<<<<
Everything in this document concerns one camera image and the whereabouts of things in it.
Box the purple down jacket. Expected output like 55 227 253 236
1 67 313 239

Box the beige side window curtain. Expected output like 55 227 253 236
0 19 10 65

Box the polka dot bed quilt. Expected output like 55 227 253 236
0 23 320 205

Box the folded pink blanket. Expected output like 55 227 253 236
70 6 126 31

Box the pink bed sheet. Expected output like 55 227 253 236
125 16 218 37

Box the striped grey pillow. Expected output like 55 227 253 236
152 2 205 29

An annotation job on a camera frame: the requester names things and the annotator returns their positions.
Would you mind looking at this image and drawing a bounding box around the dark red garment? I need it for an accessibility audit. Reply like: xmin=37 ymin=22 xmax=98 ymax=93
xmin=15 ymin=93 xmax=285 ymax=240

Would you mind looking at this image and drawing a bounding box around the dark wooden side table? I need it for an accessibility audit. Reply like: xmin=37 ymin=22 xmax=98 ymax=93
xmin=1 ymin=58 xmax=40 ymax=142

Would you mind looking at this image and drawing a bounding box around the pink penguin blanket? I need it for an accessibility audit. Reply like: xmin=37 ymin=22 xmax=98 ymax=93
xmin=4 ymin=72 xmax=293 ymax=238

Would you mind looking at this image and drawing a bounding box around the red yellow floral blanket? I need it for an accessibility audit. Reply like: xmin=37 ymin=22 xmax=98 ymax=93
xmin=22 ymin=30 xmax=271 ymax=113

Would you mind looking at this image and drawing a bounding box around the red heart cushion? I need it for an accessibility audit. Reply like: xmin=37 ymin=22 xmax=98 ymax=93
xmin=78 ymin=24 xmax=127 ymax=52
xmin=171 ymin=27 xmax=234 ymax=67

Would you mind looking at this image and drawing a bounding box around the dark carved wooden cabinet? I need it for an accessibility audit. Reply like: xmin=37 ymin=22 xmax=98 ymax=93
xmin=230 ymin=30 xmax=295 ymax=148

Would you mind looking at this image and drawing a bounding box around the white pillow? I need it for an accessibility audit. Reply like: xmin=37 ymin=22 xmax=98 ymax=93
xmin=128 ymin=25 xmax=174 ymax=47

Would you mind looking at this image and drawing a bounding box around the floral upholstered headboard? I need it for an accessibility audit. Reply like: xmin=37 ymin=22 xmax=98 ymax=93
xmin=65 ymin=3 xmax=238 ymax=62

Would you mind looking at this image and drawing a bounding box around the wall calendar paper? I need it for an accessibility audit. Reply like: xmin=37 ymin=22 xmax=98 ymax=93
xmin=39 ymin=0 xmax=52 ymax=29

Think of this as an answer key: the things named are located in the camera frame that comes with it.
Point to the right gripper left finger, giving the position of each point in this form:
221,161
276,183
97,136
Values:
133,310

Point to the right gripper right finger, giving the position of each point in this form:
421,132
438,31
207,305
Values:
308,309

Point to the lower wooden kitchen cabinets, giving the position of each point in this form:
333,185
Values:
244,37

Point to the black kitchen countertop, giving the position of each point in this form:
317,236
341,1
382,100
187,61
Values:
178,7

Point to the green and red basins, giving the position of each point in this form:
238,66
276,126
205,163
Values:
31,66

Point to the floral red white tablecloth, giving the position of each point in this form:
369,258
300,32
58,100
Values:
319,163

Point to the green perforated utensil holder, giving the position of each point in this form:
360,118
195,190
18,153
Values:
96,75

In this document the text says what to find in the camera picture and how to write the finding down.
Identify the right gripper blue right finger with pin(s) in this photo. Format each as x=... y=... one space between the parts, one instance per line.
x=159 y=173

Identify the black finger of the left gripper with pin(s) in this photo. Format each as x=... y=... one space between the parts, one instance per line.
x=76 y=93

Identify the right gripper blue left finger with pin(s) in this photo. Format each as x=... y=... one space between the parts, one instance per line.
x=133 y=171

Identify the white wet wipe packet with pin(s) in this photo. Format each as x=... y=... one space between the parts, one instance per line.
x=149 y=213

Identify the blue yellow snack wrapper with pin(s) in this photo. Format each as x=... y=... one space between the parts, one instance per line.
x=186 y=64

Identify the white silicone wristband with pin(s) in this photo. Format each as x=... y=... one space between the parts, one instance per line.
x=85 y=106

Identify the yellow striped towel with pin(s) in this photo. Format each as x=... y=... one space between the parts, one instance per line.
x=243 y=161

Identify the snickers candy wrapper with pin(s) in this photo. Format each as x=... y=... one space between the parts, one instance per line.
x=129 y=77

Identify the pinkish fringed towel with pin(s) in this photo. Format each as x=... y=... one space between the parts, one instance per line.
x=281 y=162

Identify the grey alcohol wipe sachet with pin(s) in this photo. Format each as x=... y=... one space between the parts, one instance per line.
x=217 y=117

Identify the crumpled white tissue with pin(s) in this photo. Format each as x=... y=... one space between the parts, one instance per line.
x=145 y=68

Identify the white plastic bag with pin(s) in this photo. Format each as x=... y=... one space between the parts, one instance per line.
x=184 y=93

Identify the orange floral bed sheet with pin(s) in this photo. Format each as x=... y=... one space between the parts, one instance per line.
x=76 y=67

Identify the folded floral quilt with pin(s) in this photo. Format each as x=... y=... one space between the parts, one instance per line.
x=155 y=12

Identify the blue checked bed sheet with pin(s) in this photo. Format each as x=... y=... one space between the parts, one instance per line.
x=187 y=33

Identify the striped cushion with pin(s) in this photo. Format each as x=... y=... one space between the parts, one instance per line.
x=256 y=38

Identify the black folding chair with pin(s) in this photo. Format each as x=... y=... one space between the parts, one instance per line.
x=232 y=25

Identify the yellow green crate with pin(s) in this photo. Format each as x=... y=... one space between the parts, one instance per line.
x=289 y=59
>>>>
<<<<
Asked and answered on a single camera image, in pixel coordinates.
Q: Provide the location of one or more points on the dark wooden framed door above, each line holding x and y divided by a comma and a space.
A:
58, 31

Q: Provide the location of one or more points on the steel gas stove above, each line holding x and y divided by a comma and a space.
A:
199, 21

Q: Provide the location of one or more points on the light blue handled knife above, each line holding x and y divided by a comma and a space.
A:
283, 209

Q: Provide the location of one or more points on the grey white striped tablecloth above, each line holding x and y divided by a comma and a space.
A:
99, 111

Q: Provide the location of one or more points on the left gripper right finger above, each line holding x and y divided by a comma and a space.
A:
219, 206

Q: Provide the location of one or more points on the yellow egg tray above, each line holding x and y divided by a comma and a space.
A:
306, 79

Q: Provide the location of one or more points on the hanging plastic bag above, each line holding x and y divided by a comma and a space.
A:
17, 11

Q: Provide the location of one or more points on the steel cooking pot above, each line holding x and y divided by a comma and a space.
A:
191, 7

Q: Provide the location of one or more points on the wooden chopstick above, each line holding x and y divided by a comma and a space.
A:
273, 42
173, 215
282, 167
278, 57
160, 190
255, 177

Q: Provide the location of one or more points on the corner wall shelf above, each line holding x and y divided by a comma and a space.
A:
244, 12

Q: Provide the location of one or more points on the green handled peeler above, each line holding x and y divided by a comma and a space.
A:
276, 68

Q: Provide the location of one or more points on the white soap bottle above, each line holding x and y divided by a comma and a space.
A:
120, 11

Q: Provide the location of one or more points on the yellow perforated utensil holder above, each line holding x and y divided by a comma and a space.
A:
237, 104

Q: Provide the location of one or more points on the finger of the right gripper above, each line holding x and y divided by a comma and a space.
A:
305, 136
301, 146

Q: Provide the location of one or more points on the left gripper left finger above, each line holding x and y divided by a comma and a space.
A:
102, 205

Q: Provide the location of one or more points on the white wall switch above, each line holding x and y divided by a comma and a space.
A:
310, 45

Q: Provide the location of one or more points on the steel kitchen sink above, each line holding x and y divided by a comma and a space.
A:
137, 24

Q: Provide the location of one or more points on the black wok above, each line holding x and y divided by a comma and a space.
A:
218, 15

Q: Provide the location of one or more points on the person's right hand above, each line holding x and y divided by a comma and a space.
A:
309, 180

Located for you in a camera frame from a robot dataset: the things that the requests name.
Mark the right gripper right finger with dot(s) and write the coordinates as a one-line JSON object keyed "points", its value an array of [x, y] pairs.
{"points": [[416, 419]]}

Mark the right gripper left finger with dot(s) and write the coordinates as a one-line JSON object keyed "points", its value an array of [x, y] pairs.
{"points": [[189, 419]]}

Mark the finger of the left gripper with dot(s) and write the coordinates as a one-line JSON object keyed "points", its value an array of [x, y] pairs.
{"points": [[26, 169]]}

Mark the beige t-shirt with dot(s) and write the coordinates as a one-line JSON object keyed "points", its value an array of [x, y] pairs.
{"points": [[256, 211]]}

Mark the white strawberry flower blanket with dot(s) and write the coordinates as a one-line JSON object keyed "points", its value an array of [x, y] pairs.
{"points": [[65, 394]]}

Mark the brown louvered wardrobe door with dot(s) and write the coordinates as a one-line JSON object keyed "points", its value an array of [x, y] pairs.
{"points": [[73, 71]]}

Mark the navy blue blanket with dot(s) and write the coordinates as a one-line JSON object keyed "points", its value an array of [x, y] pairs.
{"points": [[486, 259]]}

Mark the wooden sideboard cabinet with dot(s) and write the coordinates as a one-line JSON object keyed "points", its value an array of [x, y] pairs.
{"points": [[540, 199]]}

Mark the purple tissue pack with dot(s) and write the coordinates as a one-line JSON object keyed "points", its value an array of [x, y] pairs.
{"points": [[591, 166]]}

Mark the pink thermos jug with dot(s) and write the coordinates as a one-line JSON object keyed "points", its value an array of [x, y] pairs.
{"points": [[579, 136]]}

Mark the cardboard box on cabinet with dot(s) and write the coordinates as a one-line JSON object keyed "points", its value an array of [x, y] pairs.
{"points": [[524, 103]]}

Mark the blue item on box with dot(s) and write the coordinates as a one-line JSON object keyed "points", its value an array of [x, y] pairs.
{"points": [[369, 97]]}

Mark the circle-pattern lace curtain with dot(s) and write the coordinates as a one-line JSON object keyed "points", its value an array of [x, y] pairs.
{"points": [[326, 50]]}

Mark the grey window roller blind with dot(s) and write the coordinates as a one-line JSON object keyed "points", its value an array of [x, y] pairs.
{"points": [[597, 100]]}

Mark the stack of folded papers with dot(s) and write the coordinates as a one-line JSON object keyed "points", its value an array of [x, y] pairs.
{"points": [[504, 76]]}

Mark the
>>>>
<<<<
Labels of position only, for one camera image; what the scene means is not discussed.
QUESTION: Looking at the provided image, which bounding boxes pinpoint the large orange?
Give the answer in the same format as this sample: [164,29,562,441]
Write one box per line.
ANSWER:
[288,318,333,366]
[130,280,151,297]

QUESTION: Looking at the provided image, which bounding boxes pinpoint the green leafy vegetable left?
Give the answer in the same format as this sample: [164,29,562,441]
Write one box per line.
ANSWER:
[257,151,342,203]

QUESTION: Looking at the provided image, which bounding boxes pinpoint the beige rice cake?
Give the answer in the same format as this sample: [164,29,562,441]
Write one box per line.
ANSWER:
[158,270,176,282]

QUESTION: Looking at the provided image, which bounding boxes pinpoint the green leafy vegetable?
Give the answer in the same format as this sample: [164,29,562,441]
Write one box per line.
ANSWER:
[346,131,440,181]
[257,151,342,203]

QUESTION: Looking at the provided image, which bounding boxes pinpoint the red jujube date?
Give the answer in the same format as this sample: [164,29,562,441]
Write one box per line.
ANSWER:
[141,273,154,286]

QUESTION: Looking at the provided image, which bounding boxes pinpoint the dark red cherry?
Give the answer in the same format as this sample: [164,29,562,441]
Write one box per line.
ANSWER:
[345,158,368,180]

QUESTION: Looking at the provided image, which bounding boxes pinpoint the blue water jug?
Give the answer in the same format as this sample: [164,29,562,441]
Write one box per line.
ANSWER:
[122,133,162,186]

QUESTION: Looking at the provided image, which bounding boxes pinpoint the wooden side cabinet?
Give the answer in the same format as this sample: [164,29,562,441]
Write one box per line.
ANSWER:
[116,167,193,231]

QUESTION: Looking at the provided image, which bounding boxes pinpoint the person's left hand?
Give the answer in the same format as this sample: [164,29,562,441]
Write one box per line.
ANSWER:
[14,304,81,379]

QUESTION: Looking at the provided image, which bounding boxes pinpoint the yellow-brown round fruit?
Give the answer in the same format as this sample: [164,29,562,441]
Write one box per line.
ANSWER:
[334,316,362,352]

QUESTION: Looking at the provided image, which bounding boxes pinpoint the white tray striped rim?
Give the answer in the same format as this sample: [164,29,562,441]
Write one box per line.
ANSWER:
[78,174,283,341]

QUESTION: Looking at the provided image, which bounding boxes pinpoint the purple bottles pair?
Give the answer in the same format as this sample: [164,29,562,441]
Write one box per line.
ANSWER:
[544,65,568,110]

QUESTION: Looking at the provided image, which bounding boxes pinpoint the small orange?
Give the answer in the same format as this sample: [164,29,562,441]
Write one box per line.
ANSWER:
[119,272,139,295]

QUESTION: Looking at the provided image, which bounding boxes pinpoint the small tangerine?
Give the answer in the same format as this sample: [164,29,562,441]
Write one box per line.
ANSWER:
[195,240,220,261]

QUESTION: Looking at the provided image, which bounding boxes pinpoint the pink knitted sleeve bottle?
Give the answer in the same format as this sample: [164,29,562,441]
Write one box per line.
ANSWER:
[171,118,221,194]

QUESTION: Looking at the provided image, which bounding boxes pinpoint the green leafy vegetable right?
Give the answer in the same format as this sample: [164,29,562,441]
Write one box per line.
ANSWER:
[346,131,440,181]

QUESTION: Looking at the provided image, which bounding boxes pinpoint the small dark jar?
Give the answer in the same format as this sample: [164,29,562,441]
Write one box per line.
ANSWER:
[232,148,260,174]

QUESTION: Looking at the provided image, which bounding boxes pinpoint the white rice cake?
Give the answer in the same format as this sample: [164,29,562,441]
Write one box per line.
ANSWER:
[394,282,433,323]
>>>>
Problem to work on: What you give back should be exactly the lines of the data above from the line with "Everything in this" through the line with "An annotation job", both of those included, and nothing more.

Result below:
Everything in this document concerns one camera image and the whereabouts of things in it.
Box the purple down jacket. Expected output like 55 227 253 236
1 67 313 239

Box the beige side window curtain. Expected output like 55 227 253 236
0 19 10 65

Box the polka dot bed quilt. Expected output like 55 227 253 236
0 23 320 205

Box the folded pink blanket. Expected output like 55 227 253 236
70 6 126 31

Box the pink bed sheet. Expected output like 55 227 253 236
125 16 218 37

Box the striped grey pillow. Expected output like 55 227 253 236
152 2 205 29

An annotation job on a camera frame: the requester names things and the annotator returns their positions.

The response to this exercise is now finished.